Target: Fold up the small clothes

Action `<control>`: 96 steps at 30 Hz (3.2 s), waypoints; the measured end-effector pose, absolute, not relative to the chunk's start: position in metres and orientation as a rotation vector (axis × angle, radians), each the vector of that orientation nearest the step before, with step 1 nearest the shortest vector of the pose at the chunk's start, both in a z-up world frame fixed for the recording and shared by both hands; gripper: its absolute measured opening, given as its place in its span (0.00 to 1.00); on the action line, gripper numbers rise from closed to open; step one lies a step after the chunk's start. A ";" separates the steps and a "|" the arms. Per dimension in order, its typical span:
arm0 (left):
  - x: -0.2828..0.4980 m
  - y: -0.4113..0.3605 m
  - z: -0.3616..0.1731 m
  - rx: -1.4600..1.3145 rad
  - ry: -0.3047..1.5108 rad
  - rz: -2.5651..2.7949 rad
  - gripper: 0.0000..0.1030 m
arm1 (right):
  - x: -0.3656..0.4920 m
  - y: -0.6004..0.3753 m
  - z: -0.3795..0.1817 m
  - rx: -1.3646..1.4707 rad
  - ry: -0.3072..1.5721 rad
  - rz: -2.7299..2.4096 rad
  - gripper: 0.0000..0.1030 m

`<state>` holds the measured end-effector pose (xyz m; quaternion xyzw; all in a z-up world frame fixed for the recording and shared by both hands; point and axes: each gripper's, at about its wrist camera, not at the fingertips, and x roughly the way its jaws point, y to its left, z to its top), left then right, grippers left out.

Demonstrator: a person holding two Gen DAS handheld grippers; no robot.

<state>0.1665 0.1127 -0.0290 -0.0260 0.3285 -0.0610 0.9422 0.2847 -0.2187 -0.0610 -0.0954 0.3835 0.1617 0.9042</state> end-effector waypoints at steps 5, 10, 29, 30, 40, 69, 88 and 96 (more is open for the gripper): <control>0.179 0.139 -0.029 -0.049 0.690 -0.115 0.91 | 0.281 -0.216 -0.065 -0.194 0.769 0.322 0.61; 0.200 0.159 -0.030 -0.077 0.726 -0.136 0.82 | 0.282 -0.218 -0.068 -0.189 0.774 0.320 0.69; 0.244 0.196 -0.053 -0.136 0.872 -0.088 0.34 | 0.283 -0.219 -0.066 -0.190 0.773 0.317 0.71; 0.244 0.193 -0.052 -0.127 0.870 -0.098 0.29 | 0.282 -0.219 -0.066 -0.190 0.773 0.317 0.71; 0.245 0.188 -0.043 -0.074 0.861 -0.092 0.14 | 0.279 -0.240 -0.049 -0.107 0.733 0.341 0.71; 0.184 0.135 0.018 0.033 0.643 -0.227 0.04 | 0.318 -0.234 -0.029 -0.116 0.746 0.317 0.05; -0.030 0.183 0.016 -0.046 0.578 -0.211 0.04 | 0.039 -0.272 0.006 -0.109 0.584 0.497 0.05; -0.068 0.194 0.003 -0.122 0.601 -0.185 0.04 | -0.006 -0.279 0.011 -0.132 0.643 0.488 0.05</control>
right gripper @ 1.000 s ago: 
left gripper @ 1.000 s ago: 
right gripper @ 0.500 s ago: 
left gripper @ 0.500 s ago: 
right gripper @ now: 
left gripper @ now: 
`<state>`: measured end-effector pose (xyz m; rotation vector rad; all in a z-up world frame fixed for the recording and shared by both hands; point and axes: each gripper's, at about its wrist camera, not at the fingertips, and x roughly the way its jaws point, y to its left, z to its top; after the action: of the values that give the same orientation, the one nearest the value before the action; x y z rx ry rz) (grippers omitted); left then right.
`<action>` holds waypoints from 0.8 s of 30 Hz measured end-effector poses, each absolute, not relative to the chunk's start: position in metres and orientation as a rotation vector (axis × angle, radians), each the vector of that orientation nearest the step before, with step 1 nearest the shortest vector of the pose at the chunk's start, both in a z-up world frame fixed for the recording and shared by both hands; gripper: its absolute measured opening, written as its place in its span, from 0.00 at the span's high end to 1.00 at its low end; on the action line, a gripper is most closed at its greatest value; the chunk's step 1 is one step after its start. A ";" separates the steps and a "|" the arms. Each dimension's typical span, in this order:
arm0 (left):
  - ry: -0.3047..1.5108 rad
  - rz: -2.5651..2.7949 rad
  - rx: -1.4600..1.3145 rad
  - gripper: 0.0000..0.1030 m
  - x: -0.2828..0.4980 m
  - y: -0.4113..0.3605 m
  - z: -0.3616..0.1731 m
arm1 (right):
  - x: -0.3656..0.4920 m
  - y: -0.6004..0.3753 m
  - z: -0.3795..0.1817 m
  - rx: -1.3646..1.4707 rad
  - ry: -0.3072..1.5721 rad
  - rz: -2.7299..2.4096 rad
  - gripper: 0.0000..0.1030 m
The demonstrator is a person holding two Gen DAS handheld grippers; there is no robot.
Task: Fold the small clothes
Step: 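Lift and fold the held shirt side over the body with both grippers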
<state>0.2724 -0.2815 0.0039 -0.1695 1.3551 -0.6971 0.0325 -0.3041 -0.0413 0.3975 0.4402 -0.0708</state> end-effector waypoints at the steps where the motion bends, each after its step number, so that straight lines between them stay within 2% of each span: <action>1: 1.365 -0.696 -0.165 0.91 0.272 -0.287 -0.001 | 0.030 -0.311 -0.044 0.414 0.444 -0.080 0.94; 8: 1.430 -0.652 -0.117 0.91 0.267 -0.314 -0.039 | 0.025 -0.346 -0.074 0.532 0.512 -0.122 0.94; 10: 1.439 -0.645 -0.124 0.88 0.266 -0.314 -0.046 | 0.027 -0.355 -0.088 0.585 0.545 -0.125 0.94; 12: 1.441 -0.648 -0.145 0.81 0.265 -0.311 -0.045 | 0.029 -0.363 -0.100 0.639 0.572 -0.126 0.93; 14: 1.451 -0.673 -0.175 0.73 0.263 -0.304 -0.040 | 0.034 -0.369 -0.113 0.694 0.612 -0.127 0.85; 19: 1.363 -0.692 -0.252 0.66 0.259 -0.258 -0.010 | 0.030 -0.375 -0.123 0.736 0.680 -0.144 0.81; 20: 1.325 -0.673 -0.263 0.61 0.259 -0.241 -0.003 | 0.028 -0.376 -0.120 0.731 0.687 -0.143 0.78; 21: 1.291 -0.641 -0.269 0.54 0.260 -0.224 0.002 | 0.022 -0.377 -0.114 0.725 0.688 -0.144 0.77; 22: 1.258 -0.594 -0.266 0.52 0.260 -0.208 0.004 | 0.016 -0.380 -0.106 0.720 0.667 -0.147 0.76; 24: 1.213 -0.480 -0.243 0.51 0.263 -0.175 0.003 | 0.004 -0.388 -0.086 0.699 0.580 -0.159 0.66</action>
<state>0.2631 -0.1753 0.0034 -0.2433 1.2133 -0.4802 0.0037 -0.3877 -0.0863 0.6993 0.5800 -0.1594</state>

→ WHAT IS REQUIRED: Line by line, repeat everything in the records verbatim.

→ SOLUTION TO THIS PROBLEM:
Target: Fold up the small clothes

Action `<control>`: 96 steps at 30 Hz (3.2 s), waypoints; the measured end-effector pose, absolute, not relative to the chunk's start: position in metres and orientation as a rotation vector (axis × angle, radians), each the vector of that orientation nearest the step before, with step 1 nearest the shortest vector of the pose at the chunk's start, both in a z-up world frame fixed for the recording and shared by both hands; gripper: its absolute measured opening, given as its place in its span (0.00 to 1.00); on the action line, gripper numbers rise from closed to open; step one lies a step after the chunk's start. A ";" separates the steps and a "|" the arms. Per dimension in order, its typical span:
arm0 (left):
  - x: -0.2828..0.4980 m
  - y: -0.4113..0.3605 m
  - z: -0.3616..0.1731 m
  - rx: -1.4600..1.3145 rad
  - ry: -0.3047..1.5108 rad
  - rz: -2.5651..2.7949 rad
  - gripper: 0.0000..0.1030 m
arm1 (right):
  - x: -0.3656..0.4920 m
  - y: -0.6004..0.3753 m
  - z: -0.3795..0.1817 m
  - rx: -1.3646..1.4707 rad
  - ry: -0.3072..1.5721 rad
  - rz: -2.7299..2.4096 rad
  - gripper: 0.0000..0.1030 m

`<state>` holds the measured end-effector pose (xyz m; quaternion xyzw; all in a z-up world frame fixed for the recording and shared by both hands; point and axes: each gripper's, at about its wrist camera, not at the fingertips, and x roughly the way its jaws point, y to its left, z to its top), left then right, grippers left out.

Demonstrator: a person holding two Gen DAS handheld grippers; no robot.

<state>0.1665 0.1127 -0.0290 -0.0260 0.3285 -0.0610 0.9422 0.2847 -0.2187 -0.0610 -0.0954 0.3835 0.1617 0.9042</state> end-effector waypoints at steps 5, 10, 29, 30, 40, 69, 88 and 96 (more is open for the gripper): <control>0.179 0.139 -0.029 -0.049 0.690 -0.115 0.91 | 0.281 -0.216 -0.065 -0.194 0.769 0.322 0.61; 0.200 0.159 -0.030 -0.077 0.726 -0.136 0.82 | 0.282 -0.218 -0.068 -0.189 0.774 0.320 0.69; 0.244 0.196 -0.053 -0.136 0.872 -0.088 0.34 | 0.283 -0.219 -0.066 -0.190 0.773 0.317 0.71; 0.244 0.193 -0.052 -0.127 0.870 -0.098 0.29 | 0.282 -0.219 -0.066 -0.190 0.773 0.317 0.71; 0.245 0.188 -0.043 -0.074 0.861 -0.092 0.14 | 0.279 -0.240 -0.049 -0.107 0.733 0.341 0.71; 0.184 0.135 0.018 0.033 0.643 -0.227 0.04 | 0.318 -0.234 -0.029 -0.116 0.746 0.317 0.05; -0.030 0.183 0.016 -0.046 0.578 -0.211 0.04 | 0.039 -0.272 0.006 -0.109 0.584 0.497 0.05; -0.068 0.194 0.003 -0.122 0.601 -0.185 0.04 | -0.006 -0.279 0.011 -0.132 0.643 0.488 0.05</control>
right gripper @ 1.000 s ago: 
left gripper @ 1.000 s ago: 
right gripper @ 0.500 s ago: 
left gripper @ 0.500 s ago: 
right gripper @ now: 
left gripper @ now: 
`<state>`: measured end-effector pose (xyz m; rotation vector rad; all in a z-up world frame fixed for the recording and shared by both hands; point and axes: each gripper's, at about its wrist camera, not at the fingertips, and x roughly the way its jaws point, y to its left, z to its top; after the action: of the values that give the same orientation, the one nearest the value before the action; x y z rx ry rz) (grippers omitted); left then right.
`<action>` holds waypoints from 0.8 s of 30 Hz measured end-effector poses, each absolute, not relative to the chunk's start: position in metres and orientation as a rotation vector (axis × angle, radians), each the vector of that orientation nearest the step before, with step 1 nearest the shortest vector of the pose at the chunk's start, both in a z-up world frame fixed for the recording and shared by both hands; gripper: its absolute measured opening, written as its place in its span, from 0.00 at the span's high end to 1.00 at its low end; on the action line, a gripper is most closed at its greatest value; the chunk's step 1 is one step after its start. A ";" separates the steps and a "|" the arms. Each dimension's typical span, in this order:
arm0 (left):
  - ry: -0.3047..1.5108 rad
  - rz: -2.5651..2.7949 rad
  - rx: -1.4600..1.3145 rad
  - gripper: 0.0000..0.1030 m
  - x: -0.2828..0.4980 m
  - y: -0.4113..0.3605 m
  - z: -0.3616..0.1731 m
arm1 (right):
  - x: -0.3656..0.4920 m
  - y: -0.6004..0.3753 m
  - z: -0.3795..0.1817 m
  - rx: -1.3646..1.4707 rad
  - ry: -0.3072..1.5721 rad
  - rz: -2.7299..2.4096 rad
  - gripper: 0.0000..0.1030 m
The demonstrator is a person holding two Gen DAS handheld grippers; there is no robot.
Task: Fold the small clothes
Step: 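Lift and fold the held shirt side over the body with both grippers
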<state>0.2724 -0.2815 0.0039 -0.1695 1.3551 -0.6971 0.0325 -0.3041 -0.0413 0.3975 0.4402 -0.0708</state> end-effector waypoints at the steps where the motion bends, each after its step number, so that straight lines between them stay within 2% of each span: <action>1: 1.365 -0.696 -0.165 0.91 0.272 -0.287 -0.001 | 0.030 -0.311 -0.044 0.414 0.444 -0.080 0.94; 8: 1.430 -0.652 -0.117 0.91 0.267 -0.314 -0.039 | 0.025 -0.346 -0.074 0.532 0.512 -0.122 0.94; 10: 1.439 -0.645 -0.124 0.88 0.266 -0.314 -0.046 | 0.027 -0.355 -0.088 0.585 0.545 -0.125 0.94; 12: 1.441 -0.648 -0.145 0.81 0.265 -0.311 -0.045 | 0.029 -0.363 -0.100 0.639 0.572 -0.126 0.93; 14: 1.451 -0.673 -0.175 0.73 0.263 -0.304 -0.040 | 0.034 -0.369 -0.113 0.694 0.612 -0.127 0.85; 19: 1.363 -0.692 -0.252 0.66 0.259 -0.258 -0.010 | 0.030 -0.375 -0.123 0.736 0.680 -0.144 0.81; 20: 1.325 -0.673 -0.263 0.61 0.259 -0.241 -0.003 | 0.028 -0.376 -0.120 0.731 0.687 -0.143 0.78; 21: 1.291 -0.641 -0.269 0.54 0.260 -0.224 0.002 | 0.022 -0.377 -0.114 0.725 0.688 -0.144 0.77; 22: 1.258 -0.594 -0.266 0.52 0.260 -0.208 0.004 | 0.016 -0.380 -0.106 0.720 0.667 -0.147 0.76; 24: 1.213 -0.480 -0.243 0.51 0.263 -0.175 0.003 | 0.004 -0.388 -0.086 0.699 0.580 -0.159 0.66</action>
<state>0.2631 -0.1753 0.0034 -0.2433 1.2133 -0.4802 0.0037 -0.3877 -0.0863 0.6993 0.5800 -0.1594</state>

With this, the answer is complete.